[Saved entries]
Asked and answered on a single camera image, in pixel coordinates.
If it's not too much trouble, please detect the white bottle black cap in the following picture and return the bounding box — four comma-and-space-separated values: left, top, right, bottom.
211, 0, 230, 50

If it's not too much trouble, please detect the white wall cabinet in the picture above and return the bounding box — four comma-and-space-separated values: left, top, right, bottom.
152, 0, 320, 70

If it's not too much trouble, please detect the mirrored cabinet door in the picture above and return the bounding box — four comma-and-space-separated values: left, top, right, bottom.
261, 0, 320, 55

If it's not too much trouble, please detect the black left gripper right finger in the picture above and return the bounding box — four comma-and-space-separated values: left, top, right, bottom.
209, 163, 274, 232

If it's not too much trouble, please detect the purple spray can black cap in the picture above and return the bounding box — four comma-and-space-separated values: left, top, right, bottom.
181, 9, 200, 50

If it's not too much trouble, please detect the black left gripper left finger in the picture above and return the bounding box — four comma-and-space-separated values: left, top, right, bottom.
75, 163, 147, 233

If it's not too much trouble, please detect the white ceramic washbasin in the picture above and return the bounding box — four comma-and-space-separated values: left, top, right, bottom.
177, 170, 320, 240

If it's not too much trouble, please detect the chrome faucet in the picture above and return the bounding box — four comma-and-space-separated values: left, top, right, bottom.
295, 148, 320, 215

...

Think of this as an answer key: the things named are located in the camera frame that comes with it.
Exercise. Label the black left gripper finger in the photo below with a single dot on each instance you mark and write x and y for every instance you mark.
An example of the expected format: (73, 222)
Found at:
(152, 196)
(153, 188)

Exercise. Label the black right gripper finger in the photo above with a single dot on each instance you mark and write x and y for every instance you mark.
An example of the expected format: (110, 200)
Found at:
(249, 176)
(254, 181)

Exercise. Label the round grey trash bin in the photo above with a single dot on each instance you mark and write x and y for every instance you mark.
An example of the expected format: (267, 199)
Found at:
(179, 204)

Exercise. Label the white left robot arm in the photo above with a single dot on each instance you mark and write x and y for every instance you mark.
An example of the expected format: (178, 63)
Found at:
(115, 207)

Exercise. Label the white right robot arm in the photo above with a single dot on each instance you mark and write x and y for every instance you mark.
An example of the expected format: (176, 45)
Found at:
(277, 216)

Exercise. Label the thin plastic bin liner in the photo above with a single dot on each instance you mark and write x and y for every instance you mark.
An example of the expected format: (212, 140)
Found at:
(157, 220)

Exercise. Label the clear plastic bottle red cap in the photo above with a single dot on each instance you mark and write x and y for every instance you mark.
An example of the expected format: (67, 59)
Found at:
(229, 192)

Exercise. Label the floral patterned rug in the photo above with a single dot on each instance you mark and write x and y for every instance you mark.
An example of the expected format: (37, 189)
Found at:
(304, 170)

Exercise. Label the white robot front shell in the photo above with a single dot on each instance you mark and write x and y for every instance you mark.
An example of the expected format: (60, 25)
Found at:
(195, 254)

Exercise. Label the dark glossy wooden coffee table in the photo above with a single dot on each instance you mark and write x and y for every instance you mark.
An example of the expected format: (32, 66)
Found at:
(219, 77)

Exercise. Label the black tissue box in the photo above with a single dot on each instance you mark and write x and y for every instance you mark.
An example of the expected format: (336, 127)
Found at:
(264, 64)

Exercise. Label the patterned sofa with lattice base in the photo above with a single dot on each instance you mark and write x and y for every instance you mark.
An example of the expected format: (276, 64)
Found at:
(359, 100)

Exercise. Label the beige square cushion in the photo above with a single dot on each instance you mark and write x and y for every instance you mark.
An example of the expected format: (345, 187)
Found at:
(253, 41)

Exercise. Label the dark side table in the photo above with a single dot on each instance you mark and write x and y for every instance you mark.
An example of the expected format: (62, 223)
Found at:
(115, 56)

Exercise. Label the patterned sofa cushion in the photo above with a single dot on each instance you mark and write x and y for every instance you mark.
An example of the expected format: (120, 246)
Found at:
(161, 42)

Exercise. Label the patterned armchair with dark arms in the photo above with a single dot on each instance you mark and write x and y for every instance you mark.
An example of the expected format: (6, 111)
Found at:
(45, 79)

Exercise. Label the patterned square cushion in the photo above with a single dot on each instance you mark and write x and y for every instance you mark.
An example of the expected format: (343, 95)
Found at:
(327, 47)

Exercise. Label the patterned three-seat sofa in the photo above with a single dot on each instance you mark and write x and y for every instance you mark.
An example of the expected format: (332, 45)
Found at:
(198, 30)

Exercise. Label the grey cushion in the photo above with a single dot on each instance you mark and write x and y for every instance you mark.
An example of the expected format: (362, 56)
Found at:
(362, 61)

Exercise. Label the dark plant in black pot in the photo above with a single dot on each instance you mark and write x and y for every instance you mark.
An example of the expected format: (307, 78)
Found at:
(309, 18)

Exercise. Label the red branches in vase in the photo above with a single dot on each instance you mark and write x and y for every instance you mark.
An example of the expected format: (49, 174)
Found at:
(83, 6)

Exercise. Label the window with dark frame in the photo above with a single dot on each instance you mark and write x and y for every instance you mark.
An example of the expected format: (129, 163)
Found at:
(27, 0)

--

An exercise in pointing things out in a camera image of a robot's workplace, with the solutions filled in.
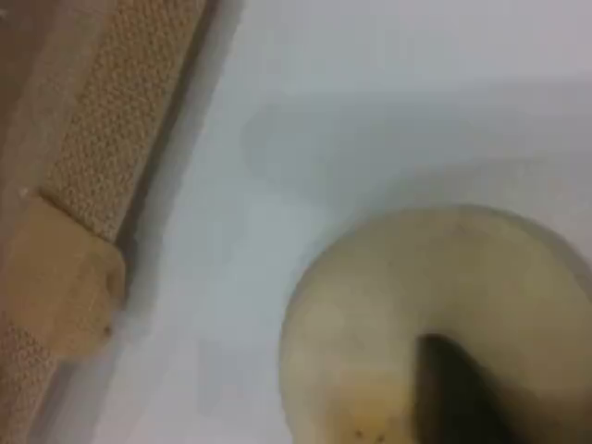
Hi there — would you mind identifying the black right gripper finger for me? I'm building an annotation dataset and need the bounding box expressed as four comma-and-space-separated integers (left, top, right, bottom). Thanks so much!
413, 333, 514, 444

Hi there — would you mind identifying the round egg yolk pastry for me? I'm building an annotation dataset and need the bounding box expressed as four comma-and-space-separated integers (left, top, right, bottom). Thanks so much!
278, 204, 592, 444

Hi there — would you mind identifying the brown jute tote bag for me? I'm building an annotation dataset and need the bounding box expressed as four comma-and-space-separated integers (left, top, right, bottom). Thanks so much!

▸ **Required work**
When the entries above show the word "square" in a line, copy that line out.

▸ **Output below**
Exercise. Label the beige square cushion in the photo above with a single dot on each instance you mark and write x and y for every instance you mark.
Exercise. Label the patterned square cushion in the photo above with a single dot on each instance you mark and write x and y for every instance you mark.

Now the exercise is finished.